FixMeStick’s Weekly Cybersecurity Round-Up: Jan 6th – 12th

Welcome back to this week’s edition of the Cybersecurity Round-Up! Hopefully the New Year has been treating you well, and any New Year’s resolutions have been holding strong. This week has been interesting, with news regarding cyber attacks from overseas, political ads on Facebook, and security risks on your computer. Keep reading to catch up on everything you need to know!

As you’re probably aware, tensions have been escalating between the United States and Iran recently, while security experts are chiming in with their thoughts on a cyber security attack from Iran.

To avoid high-end relatilation from the US, experts say that Iran will opt for security attacks, targeting refineries, financial institutions and other targets over the next few months. While these attacks will not likely not affect the general public, it is still a call to be more vigilant online. 

You can read more about the story here.

As of January 14th (today!), Microsoft will end its support for Windows 7. While individuals who still have Windows 7 can continue using the operating system, it means that Microsoft won’t provide free security updates, essentially making computers more susceptible to bugs, malware, and hacking. 

If you are one of many who continue to use Windows 7, don’t worry!
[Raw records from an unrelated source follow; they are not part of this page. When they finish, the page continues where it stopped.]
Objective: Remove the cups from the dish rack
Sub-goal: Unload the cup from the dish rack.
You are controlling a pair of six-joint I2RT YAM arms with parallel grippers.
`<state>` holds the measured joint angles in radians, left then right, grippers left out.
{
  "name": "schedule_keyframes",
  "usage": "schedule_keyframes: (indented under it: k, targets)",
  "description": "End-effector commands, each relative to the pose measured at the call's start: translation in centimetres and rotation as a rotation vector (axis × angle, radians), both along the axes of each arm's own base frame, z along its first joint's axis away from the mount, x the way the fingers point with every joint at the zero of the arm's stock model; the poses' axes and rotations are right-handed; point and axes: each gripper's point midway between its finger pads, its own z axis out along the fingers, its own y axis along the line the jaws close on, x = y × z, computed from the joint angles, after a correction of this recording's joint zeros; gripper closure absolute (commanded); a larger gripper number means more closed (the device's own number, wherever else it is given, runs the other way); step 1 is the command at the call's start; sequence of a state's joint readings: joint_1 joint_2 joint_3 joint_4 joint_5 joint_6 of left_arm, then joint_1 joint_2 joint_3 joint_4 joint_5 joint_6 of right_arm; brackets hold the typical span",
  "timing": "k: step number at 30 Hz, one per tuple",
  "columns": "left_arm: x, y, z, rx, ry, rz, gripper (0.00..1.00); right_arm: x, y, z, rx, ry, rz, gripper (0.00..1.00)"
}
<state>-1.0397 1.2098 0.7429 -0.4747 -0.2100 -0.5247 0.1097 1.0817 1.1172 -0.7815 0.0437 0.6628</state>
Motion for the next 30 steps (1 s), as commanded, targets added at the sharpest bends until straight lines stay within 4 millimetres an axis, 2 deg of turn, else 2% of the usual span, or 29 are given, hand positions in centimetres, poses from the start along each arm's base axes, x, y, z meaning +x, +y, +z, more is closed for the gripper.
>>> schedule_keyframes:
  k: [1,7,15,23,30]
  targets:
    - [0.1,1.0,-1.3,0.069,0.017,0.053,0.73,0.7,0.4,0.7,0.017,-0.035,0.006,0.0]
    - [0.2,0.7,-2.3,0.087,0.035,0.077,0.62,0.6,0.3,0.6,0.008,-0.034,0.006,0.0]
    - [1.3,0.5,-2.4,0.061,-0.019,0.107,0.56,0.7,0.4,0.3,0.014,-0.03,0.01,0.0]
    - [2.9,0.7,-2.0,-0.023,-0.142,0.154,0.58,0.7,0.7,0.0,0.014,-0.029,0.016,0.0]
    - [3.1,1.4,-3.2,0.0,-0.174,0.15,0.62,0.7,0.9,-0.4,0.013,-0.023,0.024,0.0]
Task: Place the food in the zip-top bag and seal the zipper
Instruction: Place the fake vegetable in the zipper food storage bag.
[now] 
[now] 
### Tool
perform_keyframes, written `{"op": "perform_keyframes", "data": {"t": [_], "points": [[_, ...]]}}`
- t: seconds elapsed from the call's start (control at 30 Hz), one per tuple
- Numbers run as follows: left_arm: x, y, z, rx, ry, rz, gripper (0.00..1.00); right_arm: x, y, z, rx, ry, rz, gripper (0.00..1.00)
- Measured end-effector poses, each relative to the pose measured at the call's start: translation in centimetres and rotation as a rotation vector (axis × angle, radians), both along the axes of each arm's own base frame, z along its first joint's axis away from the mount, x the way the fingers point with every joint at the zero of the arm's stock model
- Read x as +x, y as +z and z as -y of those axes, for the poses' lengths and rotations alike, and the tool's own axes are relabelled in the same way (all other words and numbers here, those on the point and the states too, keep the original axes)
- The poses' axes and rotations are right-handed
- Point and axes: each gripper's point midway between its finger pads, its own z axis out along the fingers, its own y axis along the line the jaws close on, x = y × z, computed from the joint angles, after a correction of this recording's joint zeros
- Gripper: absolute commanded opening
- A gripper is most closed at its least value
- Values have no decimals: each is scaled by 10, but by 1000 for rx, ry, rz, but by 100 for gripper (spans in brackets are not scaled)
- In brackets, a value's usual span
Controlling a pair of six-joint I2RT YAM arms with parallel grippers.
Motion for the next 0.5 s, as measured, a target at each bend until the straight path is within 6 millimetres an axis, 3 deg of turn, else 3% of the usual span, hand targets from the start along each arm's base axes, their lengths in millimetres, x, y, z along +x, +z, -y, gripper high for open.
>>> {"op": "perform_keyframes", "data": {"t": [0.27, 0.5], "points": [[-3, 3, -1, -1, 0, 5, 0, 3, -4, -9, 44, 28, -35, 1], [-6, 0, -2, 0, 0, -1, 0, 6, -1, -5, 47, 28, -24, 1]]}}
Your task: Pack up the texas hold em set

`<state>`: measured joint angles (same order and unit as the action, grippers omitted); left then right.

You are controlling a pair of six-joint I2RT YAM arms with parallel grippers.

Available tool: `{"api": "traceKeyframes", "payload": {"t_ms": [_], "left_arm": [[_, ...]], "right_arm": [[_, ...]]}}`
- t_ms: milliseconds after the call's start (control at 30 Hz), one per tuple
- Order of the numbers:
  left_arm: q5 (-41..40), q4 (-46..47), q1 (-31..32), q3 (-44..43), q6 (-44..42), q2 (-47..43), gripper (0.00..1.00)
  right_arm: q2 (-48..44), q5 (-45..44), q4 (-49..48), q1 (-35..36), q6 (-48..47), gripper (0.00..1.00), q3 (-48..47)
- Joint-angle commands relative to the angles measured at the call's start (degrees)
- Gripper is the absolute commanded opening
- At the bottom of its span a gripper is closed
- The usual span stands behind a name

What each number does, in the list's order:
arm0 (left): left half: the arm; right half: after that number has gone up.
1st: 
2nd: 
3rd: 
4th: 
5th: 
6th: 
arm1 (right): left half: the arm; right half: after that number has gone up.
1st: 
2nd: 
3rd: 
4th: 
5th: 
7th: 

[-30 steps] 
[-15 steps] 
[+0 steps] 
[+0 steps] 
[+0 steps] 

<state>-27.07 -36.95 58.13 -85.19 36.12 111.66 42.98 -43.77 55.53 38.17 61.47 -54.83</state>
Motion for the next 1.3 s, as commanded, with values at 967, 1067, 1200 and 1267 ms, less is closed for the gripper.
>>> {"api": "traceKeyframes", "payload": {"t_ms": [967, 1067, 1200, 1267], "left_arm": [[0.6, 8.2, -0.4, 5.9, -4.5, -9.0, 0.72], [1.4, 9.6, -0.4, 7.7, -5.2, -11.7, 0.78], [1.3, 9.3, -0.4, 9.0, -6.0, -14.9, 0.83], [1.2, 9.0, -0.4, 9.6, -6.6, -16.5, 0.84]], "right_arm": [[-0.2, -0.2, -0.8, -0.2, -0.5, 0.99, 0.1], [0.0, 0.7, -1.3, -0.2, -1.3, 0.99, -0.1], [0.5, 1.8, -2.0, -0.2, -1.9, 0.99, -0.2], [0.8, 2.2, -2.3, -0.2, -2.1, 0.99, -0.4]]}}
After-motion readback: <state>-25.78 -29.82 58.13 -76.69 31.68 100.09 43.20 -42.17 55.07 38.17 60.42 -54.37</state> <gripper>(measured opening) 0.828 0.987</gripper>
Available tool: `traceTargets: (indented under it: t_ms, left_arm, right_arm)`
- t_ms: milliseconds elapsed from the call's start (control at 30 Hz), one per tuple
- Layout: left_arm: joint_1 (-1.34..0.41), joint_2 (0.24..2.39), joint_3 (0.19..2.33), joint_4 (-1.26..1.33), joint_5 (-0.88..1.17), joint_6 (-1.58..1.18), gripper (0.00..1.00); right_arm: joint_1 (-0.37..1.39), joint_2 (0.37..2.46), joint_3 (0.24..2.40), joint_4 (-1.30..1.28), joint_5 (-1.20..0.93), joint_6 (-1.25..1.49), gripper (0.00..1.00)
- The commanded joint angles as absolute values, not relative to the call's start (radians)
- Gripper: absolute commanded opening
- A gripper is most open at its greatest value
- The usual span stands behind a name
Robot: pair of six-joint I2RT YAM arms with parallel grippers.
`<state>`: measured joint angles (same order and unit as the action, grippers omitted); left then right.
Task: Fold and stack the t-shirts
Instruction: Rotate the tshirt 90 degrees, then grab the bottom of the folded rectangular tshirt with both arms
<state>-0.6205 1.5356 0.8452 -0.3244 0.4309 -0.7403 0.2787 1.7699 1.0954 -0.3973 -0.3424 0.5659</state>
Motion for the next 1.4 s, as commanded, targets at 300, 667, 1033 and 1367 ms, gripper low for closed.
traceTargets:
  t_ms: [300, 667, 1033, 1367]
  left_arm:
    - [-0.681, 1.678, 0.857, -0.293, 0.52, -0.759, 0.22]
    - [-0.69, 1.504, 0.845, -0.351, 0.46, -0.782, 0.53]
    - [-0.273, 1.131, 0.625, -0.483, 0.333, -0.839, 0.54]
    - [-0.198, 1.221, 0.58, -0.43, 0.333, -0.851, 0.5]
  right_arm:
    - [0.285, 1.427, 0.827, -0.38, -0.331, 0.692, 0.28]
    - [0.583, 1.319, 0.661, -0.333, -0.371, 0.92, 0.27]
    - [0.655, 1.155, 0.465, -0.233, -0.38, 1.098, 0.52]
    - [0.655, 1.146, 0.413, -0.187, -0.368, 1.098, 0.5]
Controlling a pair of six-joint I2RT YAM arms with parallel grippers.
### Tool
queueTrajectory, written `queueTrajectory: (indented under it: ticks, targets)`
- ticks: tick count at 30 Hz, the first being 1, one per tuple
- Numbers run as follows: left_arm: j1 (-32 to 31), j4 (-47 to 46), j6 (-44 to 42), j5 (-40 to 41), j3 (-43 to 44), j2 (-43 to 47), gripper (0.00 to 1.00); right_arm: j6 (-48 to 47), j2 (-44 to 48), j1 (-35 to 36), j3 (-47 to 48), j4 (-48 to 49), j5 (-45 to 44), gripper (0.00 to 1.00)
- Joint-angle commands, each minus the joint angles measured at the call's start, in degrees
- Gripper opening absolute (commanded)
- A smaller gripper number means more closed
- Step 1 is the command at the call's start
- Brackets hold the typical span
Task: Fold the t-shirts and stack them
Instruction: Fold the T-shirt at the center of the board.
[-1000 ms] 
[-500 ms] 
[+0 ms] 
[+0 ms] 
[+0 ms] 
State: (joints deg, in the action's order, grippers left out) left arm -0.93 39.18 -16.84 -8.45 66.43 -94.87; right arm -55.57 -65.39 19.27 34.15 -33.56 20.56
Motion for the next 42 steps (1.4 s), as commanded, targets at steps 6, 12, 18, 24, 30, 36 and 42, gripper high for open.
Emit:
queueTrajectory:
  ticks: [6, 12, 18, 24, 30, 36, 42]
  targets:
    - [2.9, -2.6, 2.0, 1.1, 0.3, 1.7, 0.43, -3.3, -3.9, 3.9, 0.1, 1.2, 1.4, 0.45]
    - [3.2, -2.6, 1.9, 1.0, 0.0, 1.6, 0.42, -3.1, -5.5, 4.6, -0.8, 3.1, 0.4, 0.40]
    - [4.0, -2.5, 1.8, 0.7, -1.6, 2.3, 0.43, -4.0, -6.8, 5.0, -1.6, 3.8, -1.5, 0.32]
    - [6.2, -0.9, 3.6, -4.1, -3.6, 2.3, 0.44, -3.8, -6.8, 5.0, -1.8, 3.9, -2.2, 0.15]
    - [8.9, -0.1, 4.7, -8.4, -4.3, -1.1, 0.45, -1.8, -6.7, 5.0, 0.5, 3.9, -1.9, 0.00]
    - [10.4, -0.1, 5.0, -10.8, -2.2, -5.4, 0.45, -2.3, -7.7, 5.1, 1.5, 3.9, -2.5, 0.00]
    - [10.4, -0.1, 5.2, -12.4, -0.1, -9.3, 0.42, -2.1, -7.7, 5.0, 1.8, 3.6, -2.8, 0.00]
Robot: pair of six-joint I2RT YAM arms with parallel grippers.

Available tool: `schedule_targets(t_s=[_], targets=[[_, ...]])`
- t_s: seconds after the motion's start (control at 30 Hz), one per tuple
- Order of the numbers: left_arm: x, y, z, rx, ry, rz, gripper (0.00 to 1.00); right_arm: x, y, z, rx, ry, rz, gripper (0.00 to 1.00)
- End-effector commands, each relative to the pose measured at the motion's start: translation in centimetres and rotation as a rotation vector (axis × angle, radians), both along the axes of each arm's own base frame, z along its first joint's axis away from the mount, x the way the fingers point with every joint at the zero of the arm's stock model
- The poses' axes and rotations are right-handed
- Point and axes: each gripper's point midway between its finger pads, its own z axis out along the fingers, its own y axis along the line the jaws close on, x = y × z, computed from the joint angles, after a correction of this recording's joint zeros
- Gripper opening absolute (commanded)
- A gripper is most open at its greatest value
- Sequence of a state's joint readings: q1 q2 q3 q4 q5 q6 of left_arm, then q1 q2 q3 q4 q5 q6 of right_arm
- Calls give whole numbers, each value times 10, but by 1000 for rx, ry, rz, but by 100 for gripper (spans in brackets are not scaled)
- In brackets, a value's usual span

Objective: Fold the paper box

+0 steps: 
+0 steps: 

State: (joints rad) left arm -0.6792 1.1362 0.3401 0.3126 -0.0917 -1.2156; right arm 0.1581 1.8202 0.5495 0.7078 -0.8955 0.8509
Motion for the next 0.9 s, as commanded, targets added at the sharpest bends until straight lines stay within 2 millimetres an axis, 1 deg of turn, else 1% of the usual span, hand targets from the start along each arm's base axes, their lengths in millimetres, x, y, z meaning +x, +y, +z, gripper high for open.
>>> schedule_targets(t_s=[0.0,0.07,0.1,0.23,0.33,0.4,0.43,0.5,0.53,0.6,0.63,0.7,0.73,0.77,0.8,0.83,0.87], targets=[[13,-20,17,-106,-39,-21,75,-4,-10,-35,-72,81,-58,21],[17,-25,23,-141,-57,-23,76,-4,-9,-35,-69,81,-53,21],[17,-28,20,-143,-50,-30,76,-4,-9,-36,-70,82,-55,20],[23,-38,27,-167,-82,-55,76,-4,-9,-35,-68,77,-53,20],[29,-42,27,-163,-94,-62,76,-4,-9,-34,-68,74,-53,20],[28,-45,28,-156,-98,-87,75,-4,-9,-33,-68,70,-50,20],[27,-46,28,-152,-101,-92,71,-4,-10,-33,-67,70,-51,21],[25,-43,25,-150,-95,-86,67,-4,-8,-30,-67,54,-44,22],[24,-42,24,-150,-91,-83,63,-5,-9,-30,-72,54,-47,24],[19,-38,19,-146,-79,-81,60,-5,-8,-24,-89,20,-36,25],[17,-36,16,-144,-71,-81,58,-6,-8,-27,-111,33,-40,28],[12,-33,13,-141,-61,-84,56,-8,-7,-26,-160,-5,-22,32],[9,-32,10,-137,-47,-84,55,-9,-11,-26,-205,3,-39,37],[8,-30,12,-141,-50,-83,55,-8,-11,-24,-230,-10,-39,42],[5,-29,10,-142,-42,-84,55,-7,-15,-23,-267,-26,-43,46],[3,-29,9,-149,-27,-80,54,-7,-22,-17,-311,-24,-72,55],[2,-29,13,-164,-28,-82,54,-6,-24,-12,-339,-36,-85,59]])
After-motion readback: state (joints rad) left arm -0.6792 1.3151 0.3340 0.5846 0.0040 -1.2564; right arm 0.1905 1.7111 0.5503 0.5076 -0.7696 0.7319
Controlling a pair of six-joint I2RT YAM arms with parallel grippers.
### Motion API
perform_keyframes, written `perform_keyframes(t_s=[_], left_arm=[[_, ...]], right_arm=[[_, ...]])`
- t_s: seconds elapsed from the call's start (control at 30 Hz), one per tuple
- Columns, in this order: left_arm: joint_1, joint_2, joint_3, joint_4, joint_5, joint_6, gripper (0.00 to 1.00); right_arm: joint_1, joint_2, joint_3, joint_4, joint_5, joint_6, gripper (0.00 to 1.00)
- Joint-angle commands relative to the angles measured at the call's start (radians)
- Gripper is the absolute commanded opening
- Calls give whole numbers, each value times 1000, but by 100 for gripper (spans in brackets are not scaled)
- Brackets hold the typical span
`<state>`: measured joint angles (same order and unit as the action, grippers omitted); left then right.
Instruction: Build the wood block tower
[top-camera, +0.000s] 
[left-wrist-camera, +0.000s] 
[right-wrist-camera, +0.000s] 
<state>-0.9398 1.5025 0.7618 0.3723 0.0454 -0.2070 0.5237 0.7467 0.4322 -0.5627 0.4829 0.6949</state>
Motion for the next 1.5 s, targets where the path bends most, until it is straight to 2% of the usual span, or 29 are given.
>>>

The operating system will continue to be functional, although a bit more unsafe. If you’re concerned about your computer security, we always recommend installing some form of antivirus, or running a FixMeStick scan more often than usual. Or, better yet, try out our new product, the StartMeStick, if you’d like to continue using your computer but with a fast, private, and secure operating system.

You can read up more on the Windows 7 update here.

If you need more tips on keeping yourself safe online, we have some solutions for you.

If you’re a Mozilla Firefox user, it’s probably best that you update your web browser as soon as you get the chance. Recently, an undisclosed group of hackers have been exploiting a vulnerability in the Firefox software, allowing them to crash and exploit your browser. 

This vulnerability, known as ‘CVE-2019-17026’, can be exploited when hackers trick unsuspecting users into viewing malicious websites, which will trigger harmful code in the web browser.

The best course of action is to update your browser right away. Though Mozilla often updates your browser when they’re available, you can do so manually by going to “Menu > Help > About Mozilla Firefox”.

To read more into this, click here.

Recently, Facebook has made the decision not to limit political ads on its platform. The main criticism over Facebook and its political ads has been regarding its targeting of specific demographics and its spread of misinformation.

While Facebook’s main digital-ad rival Google has since limited how political ads can be targeted to specific groups of people, Facebook has decided to keep its policy relatively the same. Instead, they have simply announced more limited “transparency features”, which give users more control over how many political ads they see.

One of the main criticisms of political advertising has been the spread of misinformation. Although social platforms such as Twitter have banned political ads outright, Facebook has even opted against fact-checking political ads, a move which critics say will give political groups more license to spread false information.

 You can read more into Facebook and its political ads here.

That’s all for this week’s security round-up! Be sure to stay keep yourself up-to-date, since knowledge is the best sort of defense!